Italian Roman Catholic saint

Joseph of Leonessa, OFM Cap. (Giuseppe da Leonessa; born Eufranio Desiderio; 1556 – February 4, 1612) was an Italian Capuchin friar. He was canonized by Pope Benedict XIV in 1746. His feast day is kept on February 4 within the Franciscan family.

==Biography ==
He was born Eufranio Desiderio at Leonessa, a small town then in Umbria, now in the Lazio to Giovanni Desideri and Serafina Paolini. It is said that from a young age he showed a remarkably religious bent of mind.

He was orphaned at the age of twelve. His uncle saw to his education, first in Viterbo, then at Spoleto. His uncle had planned a suitable marriage for him, but Eufranio fell sick of a fever in his sixteenth year, and upon his recovery, without consulting his guardian, joined the Capuchin reform of the Franciscan Order. He made his novitiate at the friary of the Carcerelle near Assisi.

He made his religious profession in January 1573, taking the name "Joseph", and continued his studies in Lugnano in Teverina. He preached in small towns throughout Umbria, Lazio and the Abruzzi, and had some success with the bandits around Arquata del Tronto. As a friar he was remarkable for his great abstinence. In 1599, the year before the Jubilee year, he fasted the whole year by way of preparation for gaining the indulgence.

=== Constantinople ===
In 1587 he was sent by the Minister General of his Order to Constantinople to minister to the Christians held captive there. Arrived there he and his companions lodged in the Galata district in a derelict house of Benedictine monks, actually the St. Benedict high school. He was very solicitous in ministering to the captive Christians in the galleys of the Ottoman Empire's navy. When plague broke out in the penal colonies, the Capuchins immediately tended to the sick and dying. Joseph became ill, but recovered. Every day he went into the city to preach, and he was at length thrown into prison and only released at the intervention of the Venetian agent.

Urged on by zeal he at last sought to enter the palace to speak with Sultan Murad III, but he was seized and condemned to death. For three days he hung on the gallows, held up by two hooks driven through his right hand and foot. Near death, on the evening of the third day, he was let down.

=== Return to Italy ===
Returning to Italy in 1589, Joseph now took up the work of home missions in his native province, sometimes preaching six or seven times a day. In the Jubilee year of 1600 he gave the Lenten sermons at Otricoli, a town through which crowds of pilgrims passed on their way to Rome. Many of them being very poor, Joseph supplied them with food; he also washed their clothes and taught them catechism. At Todi he cultivated with his own hands a garden, the produce of which was for the poor. He organised a Monti di Pietà (a co-op for loans) and built a small hospice for travelers and pilgrims. Joseph died of cancer at Amatrice in 1612.

==Veneration==
He was canonized by Pope Benedict XIV in 1746. His feast day is kept on February 4 within the Franciscan family.

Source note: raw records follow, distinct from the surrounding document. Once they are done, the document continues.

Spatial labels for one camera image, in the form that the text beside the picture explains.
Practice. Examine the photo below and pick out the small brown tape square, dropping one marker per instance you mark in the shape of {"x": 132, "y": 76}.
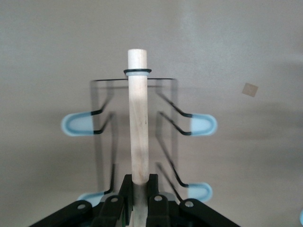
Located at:
{"x": 250, "y": 89}

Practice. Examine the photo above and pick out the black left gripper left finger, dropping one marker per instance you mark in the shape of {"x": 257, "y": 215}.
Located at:
{"x": 125, "y": 189}

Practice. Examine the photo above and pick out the brown table cover sheet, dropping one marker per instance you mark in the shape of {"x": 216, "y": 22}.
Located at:
{"x": 236, "y": 35}

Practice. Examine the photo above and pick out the light blue plastic cup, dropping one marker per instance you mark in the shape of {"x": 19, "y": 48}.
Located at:
{"x": 301, "y": 217}

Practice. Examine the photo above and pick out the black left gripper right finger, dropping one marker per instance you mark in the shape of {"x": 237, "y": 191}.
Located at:
{"x": 153, "y": 186}

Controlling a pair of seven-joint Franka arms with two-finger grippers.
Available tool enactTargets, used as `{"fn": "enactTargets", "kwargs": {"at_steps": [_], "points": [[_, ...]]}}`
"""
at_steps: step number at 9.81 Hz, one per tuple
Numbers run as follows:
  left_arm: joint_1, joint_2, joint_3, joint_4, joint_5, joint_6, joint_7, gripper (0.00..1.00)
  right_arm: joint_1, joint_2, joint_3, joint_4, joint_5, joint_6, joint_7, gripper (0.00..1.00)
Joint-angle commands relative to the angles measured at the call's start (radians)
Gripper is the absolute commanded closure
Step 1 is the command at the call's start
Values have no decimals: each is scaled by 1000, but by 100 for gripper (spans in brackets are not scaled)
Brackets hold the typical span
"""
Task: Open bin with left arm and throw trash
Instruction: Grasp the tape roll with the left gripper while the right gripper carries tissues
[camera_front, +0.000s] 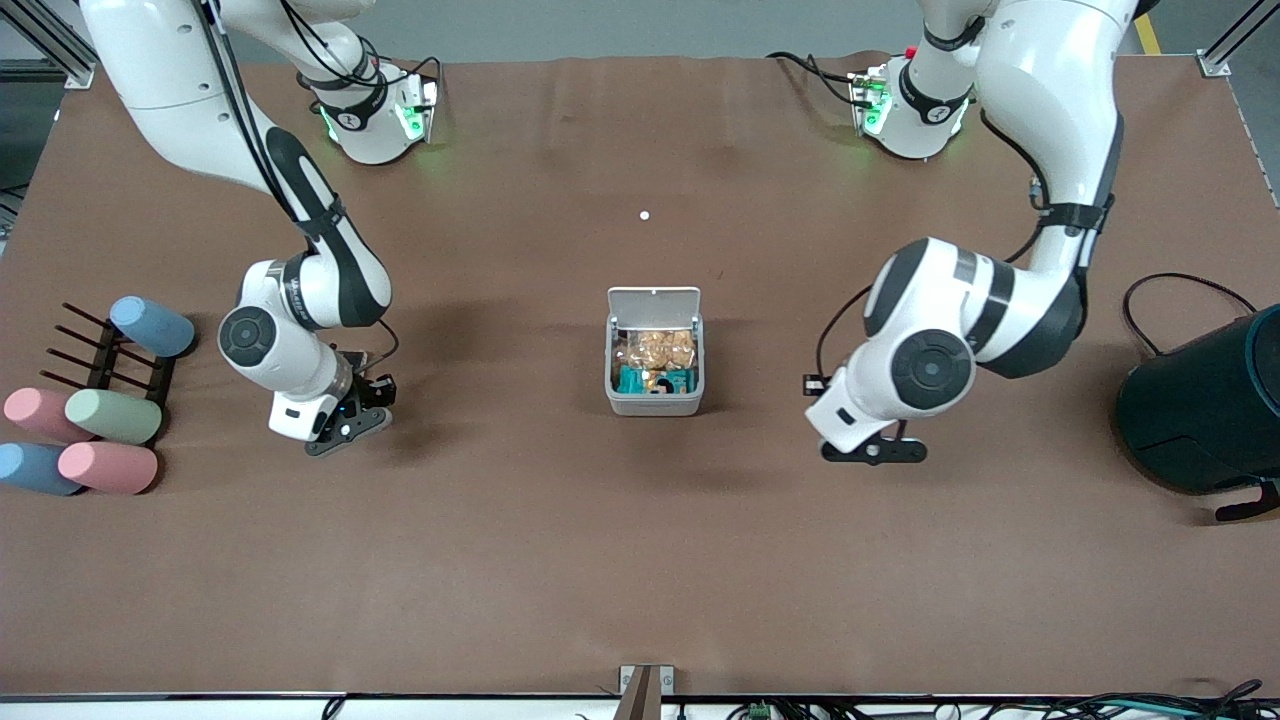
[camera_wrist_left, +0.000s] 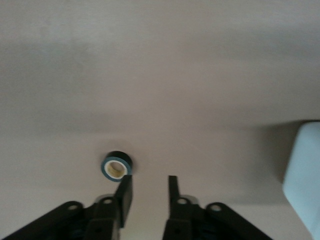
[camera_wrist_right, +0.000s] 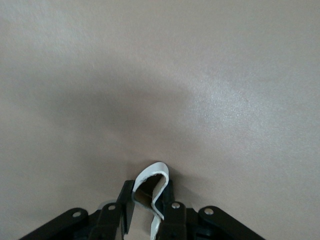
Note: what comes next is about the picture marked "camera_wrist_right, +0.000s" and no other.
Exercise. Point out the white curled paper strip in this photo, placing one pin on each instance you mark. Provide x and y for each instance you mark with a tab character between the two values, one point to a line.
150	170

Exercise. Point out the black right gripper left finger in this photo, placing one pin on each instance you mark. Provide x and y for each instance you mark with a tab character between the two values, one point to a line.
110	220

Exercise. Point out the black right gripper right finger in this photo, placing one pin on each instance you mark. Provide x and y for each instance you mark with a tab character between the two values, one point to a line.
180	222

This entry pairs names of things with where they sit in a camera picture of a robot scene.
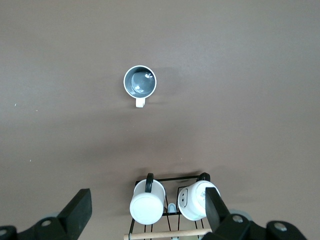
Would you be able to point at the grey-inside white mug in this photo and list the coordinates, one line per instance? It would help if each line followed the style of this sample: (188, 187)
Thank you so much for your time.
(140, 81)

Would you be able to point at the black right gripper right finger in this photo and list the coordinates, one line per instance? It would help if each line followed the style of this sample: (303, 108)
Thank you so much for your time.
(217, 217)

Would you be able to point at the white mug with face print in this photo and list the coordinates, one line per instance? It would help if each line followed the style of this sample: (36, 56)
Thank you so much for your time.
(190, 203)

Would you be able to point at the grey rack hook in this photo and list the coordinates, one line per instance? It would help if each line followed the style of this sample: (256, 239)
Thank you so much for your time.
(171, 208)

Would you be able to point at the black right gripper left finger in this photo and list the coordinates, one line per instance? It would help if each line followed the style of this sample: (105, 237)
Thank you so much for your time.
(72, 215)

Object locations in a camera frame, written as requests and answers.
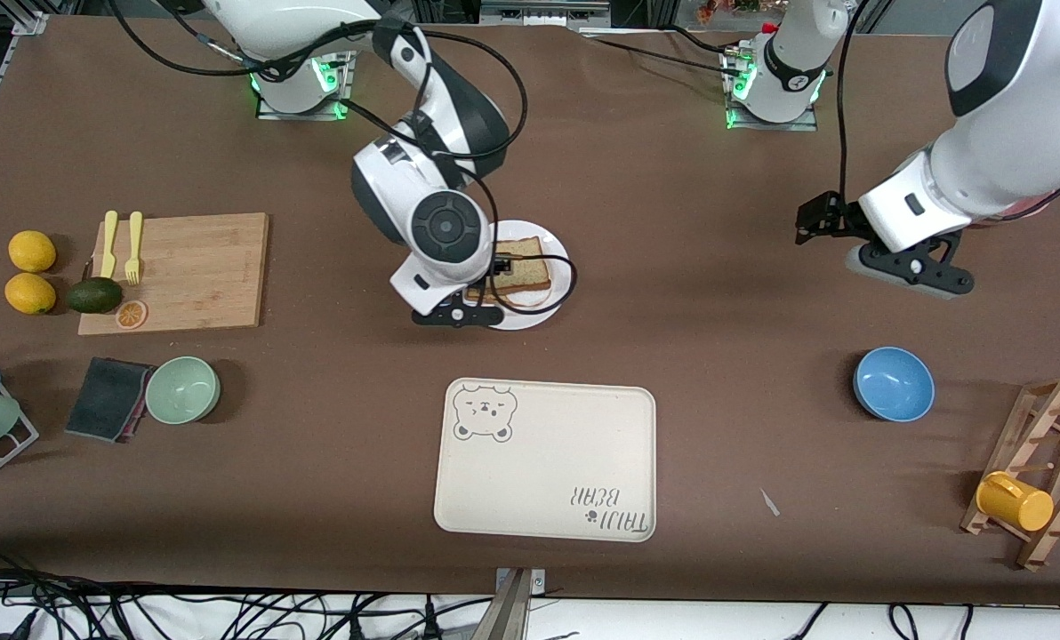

He is the patron saint of Amatrice and Leonessa. Pope Pius XII proclaimed him patron of the Missions in Turkey. He is one of the patrons of the Capuchin province of Abruzzo. In his hometown, there is a church and sanctuary of San Giuseppe da Leonessa. The main street is named after him, the Corso San Giuseppe. Devotion to him is largely in central Italy; churches in Otricoli, San Lorenzo Nuovo, and the Madonna Della Valle in Rivodutri contain paintings of him.

His iconography includes the martyrdom of the hook or a crucifix in his hand.